Publication details

Shared Positions on Divisive Beliefs Explain Interorganizational Collaboration : Evidence from Climate Change Policy Subsystems in 11 Countries

Authors

KARIMO Aasa WAGNER Paul M. DELICADO Anna GOODMAN James GRONOW Antti LAHSEN Myanna LIN Tze-Luen OCELÍK Petr SCHNEIDER Volker SATOH Keiichi SCHMIDT Luisa YUN Sun-Jin YLÄ-ANTTILA Tuomas

Year of publication 2022
Type Article in Periodical
Magazine / Source Journal of Public Administration Research and Theory
MU Faculty or unit

Faculty of Social Studies

Citation
web https://academic.oup.com/jpart/advance-article/doi/10.1093/jopart/muac031/6648118
Doi http://dx.doi.org/10.1093/jopart/muac031
Keywords collaboration; advocacy coalition framework; climate policy; belief homophily; polarization
Attached files
Description Collaboration between public administration organizations and various stakeholders is often prescribed as a potential solution to the current complex problems of governance, such as climate change.

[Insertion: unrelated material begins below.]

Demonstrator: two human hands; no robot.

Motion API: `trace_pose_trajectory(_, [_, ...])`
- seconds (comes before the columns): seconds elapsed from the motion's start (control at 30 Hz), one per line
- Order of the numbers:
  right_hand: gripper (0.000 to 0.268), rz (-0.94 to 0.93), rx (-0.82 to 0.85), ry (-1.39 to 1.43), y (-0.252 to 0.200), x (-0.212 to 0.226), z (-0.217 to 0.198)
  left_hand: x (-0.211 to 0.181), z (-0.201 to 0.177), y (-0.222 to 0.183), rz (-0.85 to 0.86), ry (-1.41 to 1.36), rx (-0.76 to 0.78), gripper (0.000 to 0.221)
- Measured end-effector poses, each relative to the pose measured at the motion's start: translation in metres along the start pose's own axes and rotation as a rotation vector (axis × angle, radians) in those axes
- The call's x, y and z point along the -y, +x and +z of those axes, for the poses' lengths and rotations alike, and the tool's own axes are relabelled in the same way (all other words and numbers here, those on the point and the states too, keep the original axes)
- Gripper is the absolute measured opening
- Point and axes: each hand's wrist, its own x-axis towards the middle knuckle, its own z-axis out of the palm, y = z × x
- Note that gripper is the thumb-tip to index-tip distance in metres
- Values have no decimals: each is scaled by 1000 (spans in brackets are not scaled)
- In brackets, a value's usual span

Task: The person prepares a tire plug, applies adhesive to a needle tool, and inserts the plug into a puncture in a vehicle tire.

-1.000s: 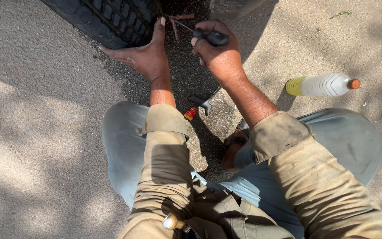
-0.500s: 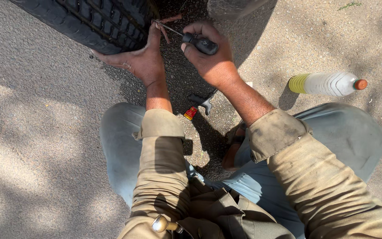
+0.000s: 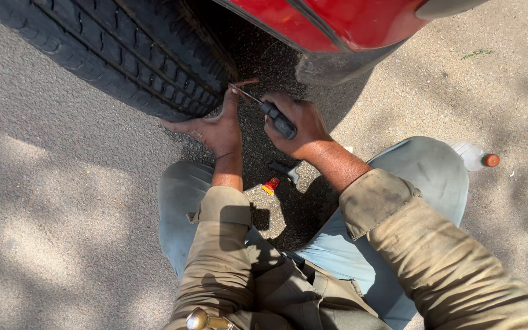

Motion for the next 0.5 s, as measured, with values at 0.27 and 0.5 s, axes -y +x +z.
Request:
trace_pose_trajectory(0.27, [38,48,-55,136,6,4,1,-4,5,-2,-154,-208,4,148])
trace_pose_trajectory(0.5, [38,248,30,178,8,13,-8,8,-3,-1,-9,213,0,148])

According to the Advocacy Coalition Framework, shared beliefs are one of the most important drivers of collaboration. However, studies investigating the role of beliefs in collaboration show mixed results. Some argue that similarity of general normative and empirical policy beliefs elicits collaboration, while others focus on beliefs concerning policy instruments. Proposing a new divisive beliefs hypothesis, we suggest that agreeing on those beliefs over which there is substantial disagreement in the policy subsystem is what matters for collaboration. Testing our hypotheses using policy network analysis and data on climate policy subsystems in 11 countries (Australia, Brazil, the Czech Republic, Germany, Finland, Ireland, Japan, Korea, Portugal, Sweden, and Taiwan), we find belief similarity to be a stronger predictor of collaboration when the focus is divisive beliefs rather than normative and empirical policy beliefs or beliefs concerning policy instruments. This knowledge can be useful for managing collaborative governance networks because it helps to identify potential competing coalitions and to broker compromises between them.